Apertura
La película La ira de Dios nos obliga a reflexionar sobre el poder de la ficción y cómo puede reescribir la memoria familiar. En la Argentina contemporánea, donde la narrativa mediática a menudo se vuelve arma, esta película nos hace preguntar quién escribe la versión oficial de los hechos y a qué precio.
La violencia simbólica que ejercen los relatos sobre nuestras vidas es un tema que late en la trama. ¿Qué sucede cuando la realidad se confunde con la ficción? ¿Quién tiene el poder de decidir qué es verdad y qué no?
Sinopsis sin spoilers
Luciana, una mujer de mediana edad, cree que las muertes inexplicables de sus familiares no fueron accidentes sino la obra de un novelista al que ella ayudaba a investigar. Convencida de que el escritor está manipulando la realidad para alimentar su obra, recurre a un periodista escéptico. Juntos emprenden una investigación que los lleva a los archivos de un periódico que desapareció tras la crisis del 2001, a una editorial que se resiste a publicar la verdad y a la sombra de una figura literaria que parece haber predicho cada tragedia.

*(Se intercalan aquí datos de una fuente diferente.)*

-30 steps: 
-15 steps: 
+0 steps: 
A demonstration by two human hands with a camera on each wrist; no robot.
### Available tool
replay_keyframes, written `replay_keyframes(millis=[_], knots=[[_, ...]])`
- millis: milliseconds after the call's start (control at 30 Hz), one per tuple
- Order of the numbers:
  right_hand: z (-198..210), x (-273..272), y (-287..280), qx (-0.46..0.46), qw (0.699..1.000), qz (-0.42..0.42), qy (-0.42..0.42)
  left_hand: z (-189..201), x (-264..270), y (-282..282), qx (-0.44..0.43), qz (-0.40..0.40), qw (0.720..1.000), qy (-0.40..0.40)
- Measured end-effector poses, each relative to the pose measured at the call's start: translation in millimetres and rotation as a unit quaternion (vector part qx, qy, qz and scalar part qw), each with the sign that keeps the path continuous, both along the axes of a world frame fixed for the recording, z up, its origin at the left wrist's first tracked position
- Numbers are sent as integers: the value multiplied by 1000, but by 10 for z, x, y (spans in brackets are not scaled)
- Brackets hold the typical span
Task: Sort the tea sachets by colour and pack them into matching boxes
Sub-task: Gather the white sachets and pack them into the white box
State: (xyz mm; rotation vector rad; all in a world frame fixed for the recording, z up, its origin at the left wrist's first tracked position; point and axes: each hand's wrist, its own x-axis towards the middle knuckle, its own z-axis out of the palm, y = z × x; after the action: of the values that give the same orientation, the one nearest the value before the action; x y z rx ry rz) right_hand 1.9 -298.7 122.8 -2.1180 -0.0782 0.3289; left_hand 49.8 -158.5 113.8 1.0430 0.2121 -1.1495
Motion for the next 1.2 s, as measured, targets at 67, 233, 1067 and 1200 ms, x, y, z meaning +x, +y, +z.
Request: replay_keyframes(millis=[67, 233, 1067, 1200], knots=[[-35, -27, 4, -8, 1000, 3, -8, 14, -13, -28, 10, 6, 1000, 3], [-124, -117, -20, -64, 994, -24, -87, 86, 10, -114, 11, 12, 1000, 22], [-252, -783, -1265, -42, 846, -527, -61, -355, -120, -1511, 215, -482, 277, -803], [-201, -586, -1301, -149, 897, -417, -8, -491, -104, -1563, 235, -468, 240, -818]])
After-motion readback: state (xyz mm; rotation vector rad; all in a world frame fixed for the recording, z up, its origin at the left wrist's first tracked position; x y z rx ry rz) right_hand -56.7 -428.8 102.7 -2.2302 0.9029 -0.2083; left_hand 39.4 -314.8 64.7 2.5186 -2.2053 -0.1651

¿Qué secreto se esconde detrás de estas muertes? La búsqueda de la verdad los lleva a descubrir una red de mentiras y conspiraciones que los hace cuestionar todo lo que creían saber.
Contexto
El rodaje de La ira de Dios coincidió con la huelga de periodistas de 2022, y la producción aprovechó los espacios vacíos de la sede del diario Clarín en el barrio de Palermo para recrear los archivos de la época. El director, que había trabajado como asistente de guion en series de televisión, organizó un taller de escritura colaborativa en la Casa de la Cultura de San Telmo; allí surgieron varios diálogos improvisados que permanecen en la versión final.
La recepción fue polarizada: la prensa tradicional la tildó de “demasiado conspirativa”, mientras que foros de cine independiente la defendieron como una crítica al poder de los medios.
Con el paso de los años, la película ha encontrado una segunda vida en plataformas de streaming, donde su inquietante atmósfera ha resonado con una audiencia que ahora vive la desinformación como rutina. Tenés que verla para entender por qué.
Por qué verla hoy
La ira de Dios ofrece una mirada que sigue siendo pertinente en un momento en que las fake news y los relatos manipulados dominan la agenda pública. La obra no sólo señala el peligro de la ficción que se impone sobre la realidad, sino que también muestra la resiliencia de quienes intentan desenterrar la verdad.
La narrativa, cargada de tensión y de una estética que mezcla lo noir con la nostalgia de los archivos impresos, invita a reflexionar sobre el papel del periodista como guardián de la memoria. La actuación de la protagonista, una mujer que combina vulnerabilidad y una férrea determinación, es un ejemplo de cómo el cine argentino sigue explorando personajes complejos sin recurrir a clichés.
La ira, en este caso, no es solo una emoción, sino una herramienta que puede transformar la historia cuando se canaliza correctamente. Y esa es la pregunta que nos queda: ¿podés permitirte no ver esta película?